Bush should make it clear to Gorbachev that Western funds will not flow into the Soviet Union as long as, at the other end of the pipe, massive Soviet support still flows for violence and repression in the Third World. Contrary to Gorbachev’s rhetoric, the Soviet Union continues its military commitment to the Nicaraguan communists, using Cuba as an intermediary (we must let Gorbachev know that if Nicaraguan President Daniel Ortega welshes on his promises of elections and breaks the cease-fire, we will hold the Soviets responsible); in Afghanistan, it has launched the largest airborne military supply effort in history; in Angola, again using Cuba as an intermediary, it spends billions to prop up an illegitimate Marxist military dictatorship.

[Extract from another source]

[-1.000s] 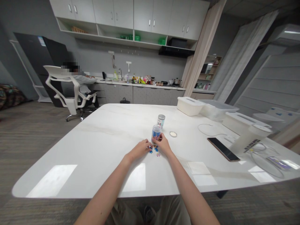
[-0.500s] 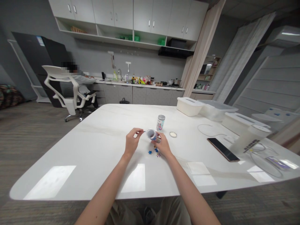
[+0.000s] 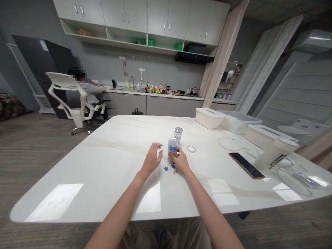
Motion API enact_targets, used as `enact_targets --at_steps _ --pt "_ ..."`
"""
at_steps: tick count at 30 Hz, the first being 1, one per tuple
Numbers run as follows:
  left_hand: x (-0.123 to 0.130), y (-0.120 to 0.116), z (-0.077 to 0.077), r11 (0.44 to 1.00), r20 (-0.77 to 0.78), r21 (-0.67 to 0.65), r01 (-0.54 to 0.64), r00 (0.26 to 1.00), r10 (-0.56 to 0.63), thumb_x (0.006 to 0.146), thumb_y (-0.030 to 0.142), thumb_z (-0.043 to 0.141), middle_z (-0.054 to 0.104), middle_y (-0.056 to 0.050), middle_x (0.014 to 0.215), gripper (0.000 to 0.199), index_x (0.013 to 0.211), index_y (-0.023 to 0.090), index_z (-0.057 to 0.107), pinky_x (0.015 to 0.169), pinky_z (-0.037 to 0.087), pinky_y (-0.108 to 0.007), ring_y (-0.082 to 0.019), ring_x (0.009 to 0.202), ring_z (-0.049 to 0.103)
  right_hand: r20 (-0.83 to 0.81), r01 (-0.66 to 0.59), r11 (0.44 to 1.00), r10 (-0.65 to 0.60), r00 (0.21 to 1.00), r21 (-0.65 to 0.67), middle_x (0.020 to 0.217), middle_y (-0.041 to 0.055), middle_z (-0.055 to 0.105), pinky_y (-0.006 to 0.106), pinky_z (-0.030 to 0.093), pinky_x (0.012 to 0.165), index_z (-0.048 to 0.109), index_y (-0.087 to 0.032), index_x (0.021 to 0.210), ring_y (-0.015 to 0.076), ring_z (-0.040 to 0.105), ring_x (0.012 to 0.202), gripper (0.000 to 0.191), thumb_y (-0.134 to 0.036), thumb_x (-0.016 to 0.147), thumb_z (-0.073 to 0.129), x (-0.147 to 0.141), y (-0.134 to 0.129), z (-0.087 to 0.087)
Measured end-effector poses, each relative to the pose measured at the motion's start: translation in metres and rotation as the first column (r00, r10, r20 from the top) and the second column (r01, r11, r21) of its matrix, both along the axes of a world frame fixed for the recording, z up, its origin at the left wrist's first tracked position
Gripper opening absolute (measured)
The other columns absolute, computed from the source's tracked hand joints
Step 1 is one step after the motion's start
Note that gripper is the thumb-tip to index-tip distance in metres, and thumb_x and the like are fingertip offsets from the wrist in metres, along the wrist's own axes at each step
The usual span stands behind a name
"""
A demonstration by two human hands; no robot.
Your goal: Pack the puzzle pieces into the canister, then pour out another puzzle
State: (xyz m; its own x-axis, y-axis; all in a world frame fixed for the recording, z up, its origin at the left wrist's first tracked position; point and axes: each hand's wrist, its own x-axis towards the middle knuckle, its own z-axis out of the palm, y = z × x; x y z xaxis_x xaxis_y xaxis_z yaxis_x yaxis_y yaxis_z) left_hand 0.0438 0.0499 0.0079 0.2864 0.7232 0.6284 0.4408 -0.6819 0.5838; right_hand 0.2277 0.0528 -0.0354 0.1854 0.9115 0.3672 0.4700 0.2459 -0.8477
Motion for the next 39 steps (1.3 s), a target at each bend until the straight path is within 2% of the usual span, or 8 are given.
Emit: enact_targets --at_steps 4,8,21,24,27,30,33,39 --pt "-0.005 -0.001 -0.005 0.954 -0.333 -0.202 0.223 0.9 -0.281 0.088 0.027 0.051 0.059 -0.001 0.08 0.011 0.09 0.02 0.058 0.077 0.045 -0.03 -0.016 0.075 0.056 -0.115 0.07 0.991 -0.083 0.99 -0.112 0.095 0.0072 0.069 0.034 0.053 0.073 0.051 -0.022 0.098 0.0199 0.067 0.076 0.039 -0.05 0.076 0.064 0.002 0.001 -0.002" --pt "-0.009 0.0 -0.015 0.889 -0.428 -0.337 0.31 0.791 -0.438 0.079 0.035 0.065 0.058 -0.001 0.087 0.018 0.09 0.021 0.06 0.077 0.043 -0.03 -0.018 0.083 0.056 -0.143 0.06 0.991 -0.077 0.987 -0.118 0.1 0.0089 0.069 0.036 0.054 0.076 0.047 -0.022 0.109 0.0213 0.069 0.081 0.049 -0.051 0.074 0.065 0.003 0.002 -0.005" --pt "-0.005 0.001 -0.02 0.866 -0.348 -0.403 0.297 0.825 -0.445 0.081 0.022 0.058 0.055 -0.005 0.098 0.012 0.091 0.02 0.061 0.081 0.045 -0.03 -0.018 0.089 0.055 0.029 0.085 0.996 -0.086 0.996 0.021 0.112 0.0102 0.062 0.042 0.045 0.092 0.053 -0.021 0.111 0.0248 0.058 0.102 0.042 -0.037 0.073 0.061 0.012 0.001 -0.002" --pt "-0.005 0.0 -0.019 0.864 -0.328 -0.409 0.294 0.836 -0.44 0.078 0.02 0.057 0.055 -0.004 0.095 0.01 0.088 0.02 0.058 0.078 0.045 -0.029 -0.018 0.086 0.054 0.06 0.206 0.977 -0.209 0.976 0.049 0.1 0.0092 0.064 0.037 0.046 0.082 0.055 -0.019 0.105 0.0215 0.059 0.085 0.032 -0.024 0.074 0.05 0.026 -0.007 0.004" --pt "-0.004 0.0 -0.017 0.863 -0.311 -0.429 0.267 0.853 -0.419 0.077 0.018 0.054 0.057 -0.001 0.087 0.01 0.086 0.02 0.055 0.074 0.044 -0.029 -0.017 0.08 0.053 0.166 0.081 0.99 -0.062 0.984 -0.115 0.072 0.0026 0.063 0.03 0.043 0.064 0.061 -0.019 0.086 0.0173 0.056 0.063 0.018 -0.021 0.076 0.046 0.035 -0.016 0.011" --pt "-0.003 0.004 -0.018 0.862 -0.216 -0.448 0.235 0.908 -0.36 0.077 0.018 0.053 0.059 0.001 0.081 0.009 0.086 0.021 0.053 0.072 0.045 -0.029 -0.016 0.076 0.054 0.286 -0.122 0.961 0.194 0.938 -0.25 0.057 -0.0013 0.06 0.026 0.035 0.055 0.067 -0.021 0.075 0.0143 0.052 0.055 0.011 -0.026 0.074 0.057 0.035 -0.023 0.016" --pt "0.0 0.01 -0.02 0.821 0.008 -0.525 0.224 0.966 -0.258 0.074 0.021 0.061 0.062 0.0 0.079 0.015 0.087 0.02 0.053 0.072 0.046 -0.029 -0.016 0.076 0.059 0.36 -0.134 0.955 0.227 0.905 -0.266 0.057 -0.0023 0.061 0.025 0.031 0.053 0.072 -0.023 0.077 0.0126 0.05 0.052 0.011 -0.027 0.069 0.066 0.029 -0.027 0.019" --pt "0.003 0.013 -0.025 0.566 0.424 -0.738 0.367 0.905 -0.035 0.065 0.022 0.074 0.067 -0.004 0.08 0.03 0.088 0.016 0.055 0.063 0.045 -0.026 -0.017 0.077 0.067 0.305 -0.228 0.929 0.316 0.898 -0.292 0.054 -0.003 0.06 0.023 0.032 0.051 0.073 -0.021 0.078 0.0116 0.051 0.05 0.011 -0.025 0.072 0.065 0.02 -0.028 0.02"
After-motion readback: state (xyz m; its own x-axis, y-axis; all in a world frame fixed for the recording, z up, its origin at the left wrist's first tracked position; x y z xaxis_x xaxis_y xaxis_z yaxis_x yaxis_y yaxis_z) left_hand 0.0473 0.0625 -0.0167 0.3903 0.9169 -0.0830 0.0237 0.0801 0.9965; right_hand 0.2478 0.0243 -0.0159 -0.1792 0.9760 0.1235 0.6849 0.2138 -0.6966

U.S. economic assistance, absent Soviet concessions in these areas, would in reality mean American financing of these atrocities. If Bush holds fast, however, the Soviet Union might well decide in favor of establishing long-term economic ties with the West over continuing its costly adventurism in the Third World.

Finally, Bush should remember that the monumental changes in the East Bloc are not a coincidence of history. The dramatic shifts in Soviet policy are the direct and tangible results of eight years of tough-minded and sophisticated policies by the Reagan Administration. Those who fought former President Ronald Reagan every step of the way, labeling him “cold warrior” and even “warmonger” were wrong, wrong, wrong. Those who argued for the “nuclear freeze” sent a message of weakness and vacillation; had the United States followed that course, we would surely never have reached today’s historic opportunities.

And--something of personal significance to me as a Reagan speech writer--those who complained that Reagan’s tough rhetoric was counterproductive and belligerent should consider: Calling the Soviet Union the “Evil Empire” turned out to be a powerful catalyst for change, making that empire, in fact, somewhat less evil.

Power is measured not only in warships but in forceful advocacy and strength of purpose. And, just as we should not unilaterally give up a weapon system, we should not refrain from using our economic and political leverage to the hilt. That Gorbachev will understand and respect.